If you perform the same exact exercise twice, once in Oklahoma and once in Copper Mountain, Colorado, will your body burn the same amount of calories?
Spend time in the mountains and you will quickly notice breathing becomes challenging and your heart rate is higher than normal. Sea level air is more compressed by all of the air above it, which is a lot of weight pushing down. When you compress a gas such as oxygen it becomes dense. As you go up in elevation there is less density meaning less oxygen. Every breath you take draws in less oxygen. In the mountains, our very remarkable bodies can make several adaptations over weeks or months to make the most of the limited available oxygen. Your breathing rate speeds up to compensate, working the diaphragm muscles harder. Your body makes more red blood cells to carry oxygen, and those blood cells become more efficient at delivering the oxygen to your tissues. Simultaneously, your cells’ mitochondria (energy-producing furnaces) multiply to take in as much oxygen as possible. Changes your body goes through to adapt to the higher altitude can lead to a slight increase in basal metabolic rate (BMR), the amount of energy needed to keep your body running smoothly. With time the BMR lowers but does not return to baseline, so metabolism overall remains ‘slightly’ elevated at higher altitudes.

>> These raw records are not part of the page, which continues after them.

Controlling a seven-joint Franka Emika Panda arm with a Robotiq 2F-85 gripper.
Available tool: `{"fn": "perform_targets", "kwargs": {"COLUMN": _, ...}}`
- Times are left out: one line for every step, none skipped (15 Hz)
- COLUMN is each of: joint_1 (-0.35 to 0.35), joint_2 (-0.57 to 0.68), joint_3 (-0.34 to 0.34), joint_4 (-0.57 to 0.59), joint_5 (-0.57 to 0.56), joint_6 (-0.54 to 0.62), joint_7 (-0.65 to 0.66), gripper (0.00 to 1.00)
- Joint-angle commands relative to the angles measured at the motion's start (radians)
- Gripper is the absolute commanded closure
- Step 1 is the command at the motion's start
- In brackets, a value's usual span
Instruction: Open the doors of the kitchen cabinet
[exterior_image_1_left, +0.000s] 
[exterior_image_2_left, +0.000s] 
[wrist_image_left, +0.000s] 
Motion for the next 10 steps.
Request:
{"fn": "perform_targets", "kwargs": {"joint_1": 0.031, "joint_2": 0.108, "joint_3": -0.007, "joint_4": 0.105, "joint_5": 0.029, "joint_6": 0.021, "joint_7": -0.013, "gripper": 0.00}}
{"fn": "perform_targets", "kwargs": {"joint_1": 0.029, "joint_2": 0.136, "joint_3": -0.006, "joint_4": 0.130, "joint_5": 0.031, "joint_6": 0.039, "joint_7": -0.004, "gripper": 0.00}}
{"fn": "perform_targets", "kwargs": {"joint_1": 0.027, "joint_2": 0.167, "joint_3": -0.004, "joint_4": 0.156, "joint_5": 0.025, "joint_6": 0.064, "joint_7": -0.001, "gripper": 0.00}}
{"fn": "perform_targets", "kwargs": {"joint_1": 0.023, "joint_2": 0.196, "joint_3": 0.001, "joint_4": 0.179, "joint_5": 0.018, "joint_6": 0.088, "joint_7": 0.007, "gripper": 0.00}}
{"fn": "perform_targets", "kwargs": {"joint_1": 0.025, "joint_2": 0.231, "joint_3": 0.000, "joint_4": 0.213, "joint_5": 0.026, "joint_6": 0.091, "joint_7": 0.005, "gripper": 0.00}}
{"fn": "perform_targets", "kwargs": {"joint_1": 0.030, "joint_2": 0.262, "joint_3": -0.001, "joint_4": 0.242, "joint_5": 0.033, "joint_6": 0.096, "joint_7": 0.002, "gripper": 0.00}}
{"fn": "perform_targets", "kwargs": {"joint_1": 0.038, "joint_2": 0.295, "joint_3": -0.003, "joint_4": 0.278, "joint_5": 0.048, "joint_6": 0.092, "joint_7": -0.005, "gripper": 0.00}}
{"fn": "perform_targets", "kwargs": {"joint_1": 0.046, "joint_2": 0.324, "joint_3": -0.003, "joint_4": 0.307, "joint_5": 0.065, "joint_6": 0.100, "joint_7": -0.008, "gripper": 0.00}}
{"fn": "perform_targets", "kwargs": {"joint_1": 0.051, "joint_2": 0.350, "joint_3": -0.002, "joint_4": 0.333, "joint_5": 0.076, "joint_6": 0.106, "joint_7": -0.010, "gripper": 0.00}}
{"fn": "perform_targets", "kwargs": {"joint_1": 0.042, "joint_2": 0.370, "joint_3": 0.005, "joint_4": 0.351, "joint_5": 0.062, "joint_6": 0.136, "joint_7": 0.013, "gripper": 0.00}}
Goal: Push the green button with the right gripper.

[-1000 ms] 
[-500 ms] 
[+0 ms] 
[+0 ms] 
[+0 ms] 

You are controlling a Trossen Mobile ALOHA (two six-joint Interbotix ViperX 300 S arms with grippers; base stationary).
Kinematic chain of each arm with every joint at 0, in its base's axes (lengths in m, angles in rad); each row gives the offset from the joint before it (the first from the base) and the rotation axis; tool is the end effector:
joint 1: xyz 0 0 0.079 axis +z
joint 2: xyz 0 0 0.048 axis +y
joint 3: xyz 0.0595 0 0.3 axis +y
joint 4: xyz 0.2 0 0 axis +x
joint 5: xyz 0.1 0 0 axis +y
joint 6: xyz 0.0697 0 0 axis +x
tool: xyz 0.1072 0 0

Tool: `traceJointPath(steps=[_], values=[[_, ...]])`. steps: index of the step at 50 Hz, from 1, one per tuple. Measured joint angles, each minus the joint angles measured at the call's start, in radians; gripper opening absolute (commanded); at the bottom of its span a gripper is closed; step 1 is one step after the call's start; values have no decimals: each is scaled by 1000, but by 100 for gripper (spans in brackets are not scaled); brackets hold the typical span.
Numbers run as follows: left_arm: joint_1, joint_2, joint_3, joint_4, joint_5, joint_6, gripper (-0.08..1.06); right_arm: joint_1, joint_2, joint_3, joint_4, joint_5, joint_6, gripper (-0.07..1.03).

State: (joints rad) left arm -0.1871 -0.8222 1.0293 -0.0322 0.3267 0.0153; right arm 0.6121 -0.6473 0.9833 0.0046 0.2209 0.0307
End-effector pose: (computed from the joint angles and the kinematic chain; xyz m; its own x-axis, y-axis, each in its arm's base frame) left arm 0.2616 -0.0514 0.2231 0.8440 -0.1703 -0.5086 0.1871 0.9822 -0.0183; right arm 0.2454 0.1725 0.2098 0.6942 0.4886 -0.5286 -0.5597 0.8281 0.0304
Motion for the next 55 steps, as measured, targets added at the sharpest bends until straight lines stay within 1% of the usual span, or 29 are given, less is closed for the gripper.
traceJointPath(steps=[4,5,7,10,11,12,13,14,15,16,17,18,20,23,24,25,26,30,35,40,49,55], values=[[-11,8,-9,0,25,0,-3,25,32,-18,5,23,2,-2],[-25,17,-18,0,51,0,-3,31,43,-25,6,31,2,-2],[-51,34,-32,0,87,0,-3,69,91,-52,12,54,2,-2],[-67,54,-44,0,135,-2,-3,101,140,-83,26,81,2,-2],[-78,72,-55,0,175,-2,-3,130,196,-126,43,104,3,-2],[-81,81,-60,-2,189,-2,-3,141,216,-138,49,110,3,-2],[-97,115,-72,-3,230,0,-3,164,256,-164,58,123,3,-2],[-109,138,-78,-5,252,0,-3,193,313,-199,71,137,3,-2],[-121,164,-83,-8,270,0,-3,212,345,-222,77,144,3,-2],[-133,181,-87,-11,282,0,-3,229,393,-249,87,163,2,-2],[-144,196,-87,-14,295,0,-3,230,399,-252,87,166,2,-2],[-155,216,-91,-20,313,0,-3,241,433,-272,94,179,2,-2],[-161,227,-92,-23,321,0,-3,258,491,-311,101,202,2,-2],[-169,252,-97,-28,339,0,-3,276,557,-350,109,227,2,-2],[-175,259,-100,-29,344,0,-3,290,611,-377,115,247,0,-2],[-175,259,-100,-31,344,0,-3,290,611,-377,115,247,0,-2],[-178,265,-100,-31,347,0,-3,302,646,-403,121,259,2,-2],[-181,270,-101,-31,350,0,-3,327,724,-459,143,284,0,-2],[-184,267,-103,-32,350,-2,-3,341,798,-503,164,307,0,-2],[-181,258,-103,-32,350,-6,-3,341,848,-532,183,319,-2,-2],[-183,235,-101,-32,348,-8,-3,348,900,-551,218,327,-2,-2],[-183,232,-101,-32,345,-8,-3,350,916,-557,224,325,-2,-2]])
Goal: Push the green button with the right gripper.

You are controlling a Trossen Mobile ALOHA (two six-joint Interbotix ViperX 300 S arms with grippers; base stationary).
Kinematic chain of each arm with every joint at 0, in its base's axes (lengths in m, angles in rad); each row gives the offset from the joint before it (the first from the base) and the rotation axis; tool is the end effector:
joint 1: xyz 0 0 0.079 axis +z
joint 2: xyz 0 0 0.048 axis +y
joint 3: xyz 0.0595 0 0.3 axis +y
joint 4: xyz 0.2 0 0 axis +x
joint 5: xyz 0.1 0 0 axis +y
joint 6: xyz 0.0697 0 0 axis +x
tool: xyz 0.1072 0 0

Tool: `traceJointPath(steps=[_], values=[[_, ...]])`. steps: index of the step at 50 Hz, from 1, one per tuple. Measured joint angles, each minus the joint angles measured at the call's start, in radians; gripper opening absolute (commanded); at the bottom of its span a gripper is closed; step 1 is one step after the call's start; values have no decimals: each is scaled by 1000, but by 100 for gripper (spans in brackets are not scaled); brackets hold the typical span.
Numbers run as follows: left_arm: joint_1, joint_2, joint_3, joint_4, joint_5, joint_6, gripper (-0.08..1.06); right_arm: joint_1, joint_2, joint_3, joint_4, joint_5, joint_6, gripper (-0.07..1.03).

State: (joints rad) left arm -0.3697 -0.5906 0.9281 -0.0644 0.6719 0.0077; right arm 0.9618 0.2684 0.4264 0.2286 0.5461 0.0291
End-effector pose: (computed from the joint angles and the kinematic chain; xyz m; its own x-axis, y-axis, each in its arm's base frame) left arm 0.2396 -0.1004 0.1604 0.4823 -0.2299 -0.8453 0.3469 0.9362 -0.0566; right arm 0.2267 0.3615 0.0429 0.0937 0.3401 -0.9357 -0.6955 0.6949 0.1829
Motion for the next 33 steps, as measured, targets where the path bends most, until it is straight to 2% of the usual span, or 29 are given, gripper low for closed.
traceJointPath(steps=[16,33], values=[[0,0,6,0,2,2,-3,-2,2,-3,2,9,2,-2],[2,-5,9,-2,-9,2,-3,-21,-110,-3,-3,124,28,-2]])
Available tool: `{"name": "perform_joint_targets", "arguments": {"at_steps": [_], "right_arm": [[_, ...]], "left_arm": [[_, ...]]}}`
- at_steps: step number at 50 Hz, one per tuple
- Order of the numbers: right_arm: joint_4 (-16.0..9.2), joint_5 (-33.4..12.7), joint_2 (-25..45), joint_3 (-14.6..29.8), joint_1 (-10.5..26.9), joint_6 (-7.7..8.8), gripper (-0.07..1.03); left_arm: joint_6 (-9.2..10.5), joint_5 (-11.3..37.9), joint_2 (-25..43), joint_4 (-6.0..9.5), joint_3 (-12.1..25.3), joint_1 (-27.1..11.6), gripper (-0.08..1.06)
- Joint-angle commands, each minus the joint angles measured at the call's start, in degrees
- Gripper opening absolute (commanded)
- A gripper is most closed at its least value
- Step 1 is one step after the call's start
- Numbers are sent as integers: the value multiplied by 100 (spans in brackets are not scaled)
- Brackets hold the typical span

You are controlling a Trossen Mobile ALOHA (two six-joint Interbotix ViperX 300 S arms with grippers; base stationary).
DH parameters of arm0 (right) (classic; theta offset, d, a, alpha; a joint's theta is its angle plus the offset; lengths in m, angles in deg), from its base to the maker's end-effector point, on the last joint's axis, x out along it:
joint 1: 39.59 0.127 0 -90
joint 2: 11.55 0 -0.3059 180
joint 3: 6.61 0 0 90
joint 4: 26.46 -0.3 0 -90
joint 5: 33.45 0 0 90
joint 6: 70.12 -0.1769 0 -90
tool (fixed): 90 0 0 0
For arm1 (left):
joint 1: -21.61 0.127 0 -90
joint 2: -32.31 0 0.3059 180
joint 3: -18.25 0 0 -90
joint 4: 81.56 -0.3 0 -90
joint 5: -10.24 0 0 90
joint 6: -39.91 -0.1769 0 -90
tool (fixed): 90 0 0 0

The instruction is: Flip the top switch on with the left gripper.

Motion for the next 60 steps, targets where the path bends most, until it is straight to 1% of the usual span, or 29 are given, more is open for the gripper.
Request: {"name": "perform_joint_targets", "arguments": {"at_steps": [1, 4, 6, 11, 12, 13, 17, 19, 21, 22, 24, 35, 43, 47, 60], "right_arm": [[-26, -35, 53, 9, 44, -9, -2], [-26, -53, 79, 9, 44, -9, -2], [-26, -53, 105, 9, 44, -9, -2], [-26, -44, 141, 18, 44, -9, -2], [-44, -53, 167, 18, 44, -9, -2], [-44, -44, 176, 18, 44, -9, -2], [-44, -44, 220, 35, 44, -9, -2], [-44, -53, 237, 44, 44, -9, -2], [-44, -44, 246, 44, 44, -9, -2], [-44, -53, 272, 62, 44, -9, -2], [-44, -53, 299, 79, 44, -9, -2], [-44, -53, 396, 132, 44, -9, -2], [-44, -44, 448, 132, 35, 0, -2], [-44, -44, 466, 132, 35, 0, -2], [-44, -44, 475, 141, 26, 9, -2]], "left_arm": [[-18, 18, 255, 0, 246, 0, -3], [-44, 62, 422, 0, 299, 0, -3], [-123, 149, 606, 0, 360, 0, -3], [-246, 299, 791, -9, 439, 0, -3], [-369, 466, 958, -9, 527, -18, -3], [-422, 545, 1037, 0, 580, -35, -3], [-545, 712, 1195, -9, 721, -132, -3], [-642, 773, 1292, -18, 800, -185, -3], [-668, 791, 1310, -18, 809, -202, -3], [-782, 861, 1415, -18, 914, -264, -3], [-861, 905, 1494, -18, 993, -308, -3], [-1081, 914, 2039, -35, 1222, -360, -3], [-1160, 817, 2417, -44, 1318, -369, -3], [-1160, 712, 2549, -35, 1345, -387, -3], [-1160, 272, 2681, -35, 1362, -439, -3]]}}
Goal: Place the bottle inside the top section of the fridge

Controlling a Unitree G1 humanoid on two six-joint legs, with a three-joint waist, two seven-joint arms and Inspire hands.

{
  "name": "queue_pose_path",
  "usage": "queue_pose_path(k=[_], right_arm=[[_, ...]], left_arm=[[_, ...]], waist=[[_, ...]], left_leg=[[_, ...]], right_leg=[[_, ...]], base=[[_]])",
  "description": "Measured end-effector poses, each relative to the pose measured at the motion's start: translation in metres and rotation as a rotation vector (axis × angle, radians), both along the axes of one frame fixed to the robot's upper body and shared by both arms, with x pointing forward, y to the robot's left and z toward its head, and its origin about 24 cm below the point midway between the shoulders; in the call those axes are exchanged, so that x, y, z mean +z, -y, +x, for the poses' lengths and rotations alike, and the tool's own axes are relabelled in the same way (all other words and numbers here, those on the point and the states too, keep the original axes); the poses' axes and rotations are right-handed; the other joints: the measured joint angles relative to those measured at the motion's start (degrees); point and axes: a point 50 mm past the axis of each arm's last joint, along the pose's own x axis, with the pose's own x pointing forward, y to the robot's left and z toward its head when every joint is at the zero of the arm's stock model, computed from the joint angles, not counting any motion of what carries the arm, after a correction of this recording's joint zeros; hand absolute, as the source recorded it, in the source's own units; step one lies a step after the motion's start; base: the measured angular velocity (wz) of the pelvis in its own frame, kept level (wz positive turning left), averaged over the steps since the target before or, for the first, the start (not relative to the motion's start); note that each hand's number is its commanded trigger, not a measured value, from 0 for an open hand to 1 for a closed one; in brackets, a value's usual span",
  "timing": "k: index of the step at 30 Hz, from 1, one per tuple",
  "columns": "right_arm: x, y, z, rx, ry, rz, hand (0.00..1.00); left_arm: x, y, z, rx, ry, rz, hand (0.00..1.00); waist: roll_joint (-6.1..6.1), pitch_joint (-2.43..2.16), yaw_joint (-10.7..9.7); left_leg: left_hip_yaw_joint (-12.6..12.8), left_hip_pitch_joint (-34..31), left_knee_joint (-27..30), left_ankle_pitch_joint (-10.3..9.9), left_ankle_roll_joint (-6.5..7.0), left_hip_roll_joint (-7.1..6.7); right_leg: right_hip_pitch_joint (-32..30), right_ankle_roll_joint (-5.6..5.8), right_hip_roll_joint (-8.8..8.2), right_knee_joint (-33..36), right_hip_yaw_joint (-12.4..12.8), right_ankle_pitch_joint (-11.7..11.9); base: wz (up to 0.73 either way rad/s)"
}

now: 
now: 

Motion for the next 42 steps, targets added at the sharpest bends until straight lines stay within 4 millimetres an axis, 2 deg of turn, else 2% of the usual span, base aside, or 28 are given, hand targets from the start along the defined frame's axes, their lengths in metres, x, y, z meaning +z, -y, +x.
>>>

Although it seems we are working harder to perform daily activities and exercise can be difficult, the additional number of calories burned at higher altitudes is not huge. The slight increase in calorie expenditure is due to increased breathing to get more oxygen into the body, whereby the rib cage and other muscles work harder for ventilation.
While there is a slight increase in the metabolic rate from altitude impact, factors that play a bigger role in burning calories are:
- Some people just naturally have a higher metabolic rate.
- Typically, men have a higher % muscle mass than women, which results in men having 10-15% higher metabolism than women.
- Metabolic rate is highest in childhood. After the age of 20, a person’s metabolic rate tends to drop two percent per decade. This decrease in metabolic rate strongly supports why we must stay active throughout our lives to prevent the typical weight gain of 10 pounds per decade.
- Intensity of cardiovascular exercise. Intensity and duration of cardiovascular aerobic exercise increases calories burned.
- Resistance training. Intensity of weight training increases calories burned during and immediately after the exercise. Resistance training also increases % muscle mass, which will support increased calorie burn over all.
The “take away” is that, yes, metabolism increases slightly at higher altitudes resulting in greater caloric expenditure, but this difference is insignificant. Calorie burn is influenced to a more significant degree by the above factors – regardless of your altitude.